Her iki konuşmayı da yetkin seviyelerden yapılmış büyüme ve gelişmeye yönelik vizyonist mesajlar taşıdığı için önemsiyorum. Zira, ülke ekonomisinin büyümeye ihtiyacı var. Türkiye’nin 10 yılda geldiği üst-orta gelir seviyesinde tutunabilmesi ve yukarı yönde gelir seviyesini daha geliştirebilmesi gerekiyor. Bunun da yolu üretmektir. Ancak, vizyonist söylemleri alkışlarken, üretkenliği destekleyen somut adımların atılması gerektiğini de unutmamalıyız. Zira, ihracatın artırılabilmesi için yüksek katma değerli ve ileri teknolojili ürünler üretmek güzel de, bu nasıl mümkün olacak?
Ülkemizde tasarım ve üretime dönük eğitim veren meslek yüksek okulları yeterli sayı ve kalitede mezun veremedikleri için, firmalar nitelikli insanı mumla ararken, KOBİ’lerin neredeyse hala %50‘ye varanı kayıt dışıyken, yine KOBİ’lerin önemli bir bölümü ürettikleri niteliksiz ürünlerden kaynaklı düşük satış performansı nedeniyle kaynak yetersizliğinden bırakınız Ar-Ge yapabilmeyi, olağan işleri için mühendislere iş imkanı sağlayamıyorken, işini geliştirebilmek için yeni teknolojileri nasıl üretecek?

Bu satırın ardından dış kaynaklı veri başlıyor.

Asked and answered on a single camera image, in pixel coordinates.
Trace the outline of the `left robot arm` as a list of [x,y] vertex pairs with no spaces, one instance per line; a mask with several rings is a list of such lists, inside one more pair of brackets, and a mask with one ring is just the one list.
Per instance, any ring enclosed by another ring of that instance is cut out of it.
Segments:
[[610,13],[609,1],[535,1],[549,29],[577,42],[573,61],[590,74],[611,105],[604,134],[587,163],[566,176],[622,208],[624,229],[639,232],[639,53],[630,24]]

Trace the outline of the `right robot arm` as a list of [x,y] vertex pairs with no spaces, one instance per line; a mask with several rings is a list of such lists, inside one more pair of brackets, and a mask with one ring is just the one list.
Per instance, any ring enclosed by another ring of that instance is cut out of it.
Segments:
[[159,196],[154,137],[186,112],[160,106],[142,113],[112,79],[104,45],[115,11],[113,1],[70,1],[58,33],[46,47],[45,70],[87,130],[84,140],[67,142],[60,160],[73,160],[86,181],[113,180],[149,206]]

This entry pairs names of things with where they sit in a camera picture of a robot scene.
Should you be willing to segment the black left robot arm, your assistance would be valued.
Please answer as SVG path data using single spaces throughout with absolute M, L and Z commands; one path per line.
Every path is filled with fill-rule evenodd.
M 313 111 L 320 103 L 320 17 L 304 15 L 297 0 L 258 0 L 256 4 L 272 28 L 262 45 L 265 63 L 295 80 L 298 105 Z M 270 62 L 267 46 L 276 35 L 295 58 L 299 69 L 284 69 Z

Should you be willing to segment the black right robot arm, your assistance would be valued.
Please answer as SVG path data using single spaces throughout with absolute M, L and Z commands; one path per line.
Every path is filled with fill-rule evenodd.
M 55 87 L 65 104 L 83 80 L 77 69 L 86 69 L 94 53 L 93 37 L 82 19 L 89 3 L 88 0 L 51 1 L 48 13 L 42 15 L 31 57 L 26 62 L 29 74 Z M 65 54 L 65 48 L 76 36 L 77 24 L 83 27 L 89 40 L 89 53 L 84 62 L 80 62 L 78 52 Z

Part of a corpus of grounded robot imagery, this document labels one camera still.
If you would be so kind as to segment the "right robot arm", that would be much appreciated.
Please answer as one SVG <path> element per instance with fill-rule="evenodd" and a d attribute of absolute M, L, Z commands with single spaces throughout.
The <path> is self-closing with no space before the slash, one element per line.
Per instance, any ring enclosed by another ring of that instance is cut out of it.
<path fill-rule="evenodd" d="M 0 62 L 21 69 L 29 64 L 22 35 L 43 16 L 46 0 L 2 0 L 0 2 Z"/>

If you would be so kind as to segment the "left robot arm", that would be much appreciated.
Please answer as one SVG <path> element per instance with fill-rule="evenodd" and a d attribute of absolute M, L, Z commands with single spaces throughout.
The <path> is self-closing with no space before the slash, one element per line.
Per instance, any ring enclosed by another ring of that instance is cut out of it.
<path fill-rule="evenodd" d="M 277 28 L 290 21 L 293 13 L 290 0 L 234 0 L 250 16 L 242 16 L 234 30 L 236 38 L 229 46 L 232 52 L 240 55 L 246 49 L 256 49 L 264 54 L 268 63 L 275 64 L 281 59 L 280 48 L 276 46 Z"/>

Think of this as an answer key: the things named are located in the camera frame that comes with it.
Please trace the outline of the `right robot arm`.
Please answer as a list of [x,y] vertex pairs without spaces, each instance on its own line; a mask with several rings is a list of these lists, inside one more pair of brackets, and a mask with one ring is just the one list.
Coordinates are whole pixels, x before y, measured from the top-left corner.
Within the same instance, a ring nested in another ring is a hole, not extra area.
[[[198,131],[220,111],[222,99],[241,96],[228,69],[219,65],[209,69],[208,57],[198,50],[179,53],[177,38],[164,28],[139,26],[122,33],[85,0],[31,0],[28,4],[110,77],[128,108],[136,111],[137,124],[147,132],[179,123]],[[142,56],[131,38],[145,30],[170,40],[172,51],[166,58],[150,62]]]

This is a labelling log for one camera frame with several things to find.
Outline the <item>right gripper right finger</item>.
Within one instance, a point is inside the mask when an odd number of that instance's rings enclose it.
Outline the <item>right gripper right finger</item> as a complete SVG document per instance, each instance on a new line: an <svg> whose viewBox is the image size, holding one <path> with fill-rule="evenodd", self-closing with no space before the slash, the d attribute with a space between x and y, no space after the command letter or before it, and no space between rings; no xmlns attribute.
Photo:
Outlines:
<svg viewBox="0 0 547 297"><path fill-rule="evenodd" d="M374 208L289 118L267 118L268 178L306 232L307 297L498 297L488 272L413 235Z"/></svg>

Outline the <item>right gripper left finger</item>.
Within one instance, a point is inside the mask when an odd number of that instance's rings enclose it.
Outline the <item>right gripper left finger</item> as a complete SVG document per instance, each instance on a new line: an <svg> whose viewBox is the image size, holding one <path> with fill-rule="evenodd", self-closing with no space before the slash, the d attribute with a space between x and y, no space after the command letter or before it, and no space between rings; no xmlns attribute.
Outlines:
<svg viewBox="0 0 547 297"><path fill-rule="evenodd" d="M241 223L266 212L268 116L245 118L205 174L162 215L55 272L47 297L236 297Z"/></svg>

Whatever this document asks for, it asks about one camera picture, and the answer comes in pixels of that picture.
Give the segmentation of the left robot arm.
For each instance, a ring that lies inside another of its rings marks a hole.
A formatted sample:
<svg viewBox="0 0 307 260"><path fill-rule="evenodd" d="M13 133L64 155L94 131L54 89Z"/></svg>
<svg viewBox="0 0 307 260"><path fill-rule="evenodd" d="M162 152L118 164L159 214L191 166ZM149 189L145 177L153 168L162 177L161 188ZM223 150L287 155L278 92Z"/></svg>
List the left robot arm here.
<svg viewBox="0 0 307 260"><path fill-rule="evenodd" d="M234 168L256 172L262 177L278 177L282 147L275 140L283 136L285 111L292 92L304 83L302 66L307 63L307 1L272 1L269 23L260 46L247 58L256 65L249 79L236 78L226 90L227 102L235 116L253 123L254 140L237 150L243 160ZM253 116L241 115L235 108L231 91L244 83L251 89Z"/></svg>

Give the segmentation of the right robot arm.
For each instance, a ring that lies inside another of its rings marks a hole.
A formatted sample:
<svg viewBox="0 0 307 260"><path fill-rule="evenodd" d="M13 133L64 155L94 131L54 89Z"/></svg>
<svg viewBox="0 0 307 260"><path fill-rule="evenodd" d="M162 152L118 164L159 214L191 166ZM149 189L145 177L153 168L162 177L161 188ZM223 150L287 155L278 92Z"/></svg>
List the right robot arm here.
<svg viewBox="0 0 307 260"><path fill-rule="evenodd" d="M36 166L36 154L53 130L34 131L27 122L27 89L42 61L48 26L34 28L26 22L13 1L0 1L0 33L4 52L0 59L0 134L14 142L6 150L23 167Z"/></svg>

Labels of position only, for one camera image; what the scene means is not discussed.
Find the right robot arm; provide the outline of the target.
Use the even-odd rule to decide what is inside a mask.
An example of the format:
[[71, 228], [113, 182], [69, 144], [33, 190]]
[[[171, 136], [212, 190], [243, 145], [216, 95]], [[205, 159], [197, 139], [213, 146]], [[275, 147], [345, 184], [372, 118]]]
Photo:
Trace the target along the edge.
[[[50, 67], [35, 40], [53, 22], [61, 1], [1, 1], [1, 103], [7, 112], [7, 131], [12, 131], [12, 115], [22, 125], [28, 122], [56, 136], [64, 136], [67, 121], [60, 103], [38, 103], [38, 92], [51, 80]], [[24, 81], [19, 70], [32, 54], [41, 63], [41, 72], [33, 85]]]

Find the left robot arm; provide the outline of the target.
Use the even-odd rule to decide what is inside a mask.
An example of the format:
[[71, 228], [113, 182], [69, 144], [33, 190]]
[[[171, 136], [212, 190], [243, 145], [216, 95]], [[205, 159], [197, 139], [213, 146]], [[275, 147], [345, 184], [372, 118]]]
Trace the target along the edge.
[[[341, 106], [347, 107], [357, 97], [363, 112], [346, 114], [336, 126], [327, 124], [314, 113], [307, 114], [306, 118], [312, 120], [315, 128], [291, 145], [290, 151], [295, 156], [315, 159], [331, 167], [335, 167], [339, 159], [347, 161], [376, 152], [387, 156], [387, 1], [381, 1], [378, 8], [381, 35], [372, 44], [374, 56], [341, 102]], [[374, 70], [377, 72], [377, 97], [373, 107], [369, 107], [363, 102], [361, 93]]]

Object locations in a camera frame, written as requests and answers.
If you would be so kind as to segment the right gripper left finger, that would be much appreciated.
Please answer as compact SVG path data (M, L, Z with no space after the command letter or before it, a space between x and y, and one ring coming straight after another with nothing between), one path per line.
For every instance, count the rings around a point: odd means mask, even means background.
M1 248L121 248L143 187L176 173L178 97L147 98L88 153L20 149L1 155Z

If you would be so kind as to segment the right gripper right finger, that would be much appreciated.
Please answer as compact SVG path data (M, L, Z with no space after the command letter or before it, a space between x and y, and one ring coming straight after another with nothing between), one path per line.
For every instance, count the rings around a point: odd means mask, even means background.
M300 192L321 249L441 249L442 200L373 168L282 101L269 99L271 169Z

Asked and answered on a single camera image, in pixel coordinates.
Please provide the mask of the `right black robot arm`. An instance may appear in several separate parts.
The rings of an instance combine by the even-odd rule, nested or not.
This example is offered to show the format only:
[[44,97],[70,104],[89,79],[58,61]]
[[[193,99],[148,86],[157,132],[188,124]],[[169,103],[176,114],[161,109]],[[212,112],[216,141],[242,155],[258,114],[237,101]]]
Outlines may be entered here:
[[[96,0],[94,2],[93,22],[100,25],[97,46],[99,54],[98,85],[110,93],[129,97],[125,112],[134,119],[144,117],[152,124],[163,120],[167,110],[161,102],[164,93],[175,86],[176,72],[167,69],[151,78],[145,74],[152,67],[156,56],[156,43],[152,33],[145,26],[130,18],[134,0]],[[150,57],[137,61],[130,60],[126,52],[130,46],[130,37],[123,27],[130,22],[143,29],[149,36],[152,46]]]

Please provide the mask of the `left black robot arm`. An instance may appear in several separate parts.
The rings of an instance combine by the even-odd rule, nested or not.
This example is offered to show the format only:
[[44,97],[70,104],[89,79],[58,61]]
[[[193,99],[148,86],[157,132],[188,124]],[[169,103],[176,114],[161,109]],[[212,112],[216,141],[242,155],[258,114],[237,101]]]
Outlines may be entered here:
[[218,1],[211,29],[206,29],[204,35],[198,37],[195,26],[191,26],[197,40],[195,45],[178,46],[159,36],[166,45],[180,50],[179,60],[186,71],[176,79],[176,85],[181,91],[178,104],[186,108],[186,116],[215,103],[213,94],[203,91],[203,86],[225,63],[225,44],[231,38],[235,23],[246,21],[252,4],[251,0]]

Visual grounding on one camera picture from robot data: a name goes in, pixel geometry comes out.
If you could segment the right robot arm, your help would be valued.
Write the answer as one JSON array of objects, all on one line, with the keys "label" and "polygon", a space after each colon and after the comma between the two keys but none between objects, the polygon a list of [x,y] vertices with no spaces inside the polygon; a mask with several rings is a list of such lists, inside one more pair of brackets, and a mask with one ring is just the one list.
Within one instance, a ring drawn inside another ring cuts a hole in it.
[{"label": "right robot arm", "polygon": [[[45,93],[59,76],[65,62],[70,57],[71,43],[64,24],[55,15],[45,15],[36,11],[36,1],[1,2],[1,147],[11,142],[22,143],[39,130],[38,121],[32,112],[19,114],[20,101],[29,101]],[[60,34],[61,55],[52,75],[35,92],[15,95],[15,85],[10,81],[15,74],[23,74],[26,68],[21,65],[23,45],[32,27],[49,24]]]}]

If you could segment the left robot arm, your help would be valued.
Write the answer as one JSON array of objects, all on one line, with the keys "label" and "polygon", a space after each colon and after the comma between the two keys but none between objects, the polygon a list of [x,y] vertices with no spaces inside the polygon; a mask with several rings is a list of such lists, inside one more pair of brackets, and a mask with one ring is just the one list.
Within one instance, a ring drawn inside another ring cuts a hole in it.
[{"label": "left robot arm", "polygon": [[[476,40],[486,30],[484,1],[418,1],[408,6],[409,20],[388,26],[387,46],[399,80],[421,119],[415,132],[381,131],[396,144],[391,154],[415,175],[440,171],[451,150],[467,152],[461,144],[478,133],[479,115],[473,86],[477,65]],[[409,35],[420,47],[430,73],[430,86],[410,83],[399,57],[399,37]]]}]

Yüksek katma değerli ve ileri teknolojili ürünleri üretmekten uzak bir KOBİ mevcut ürünleriyle dış pazarlarda nasıl rekabet gücü oluşturup, satışlarını artırabilecek? Kısacası kalite ve nitelikli üretimde ciddi sorunlarımız var; gerçeklerin üstünü örterek ilerleyemeyiz.
Peki, her yer karanlık mı?
Kesinlikle değil.
Öncelikle sektör firmaları birbirini aşağıya çekmeyi bir yana bırakıp her alanda kurumlar arası işbirliği, dayanışma ve bunun sonucunda sağlanabilecek avantajlarla finansal kaynaklarını artırmanın yolunu aramalı, tasarruf ve öz kaynaklarını yeni teknolojiler geliştirmek için kullanmalıdır. Unutmayınız ki; bir sektörü büyüten, nitelikli ve değerli kılan yine o sektör firmalarıdır. Yeter ki birlikteliğin gücüne inanın ve bu hedef için, gitmek istediğiniz bir yolunuz,hep yukarı yönünüz olsun.
Acı veren yükselişte olan konjonktürel süreçteki Türkiye’nin yükselmekte patinaj yapıyor olmasıdır.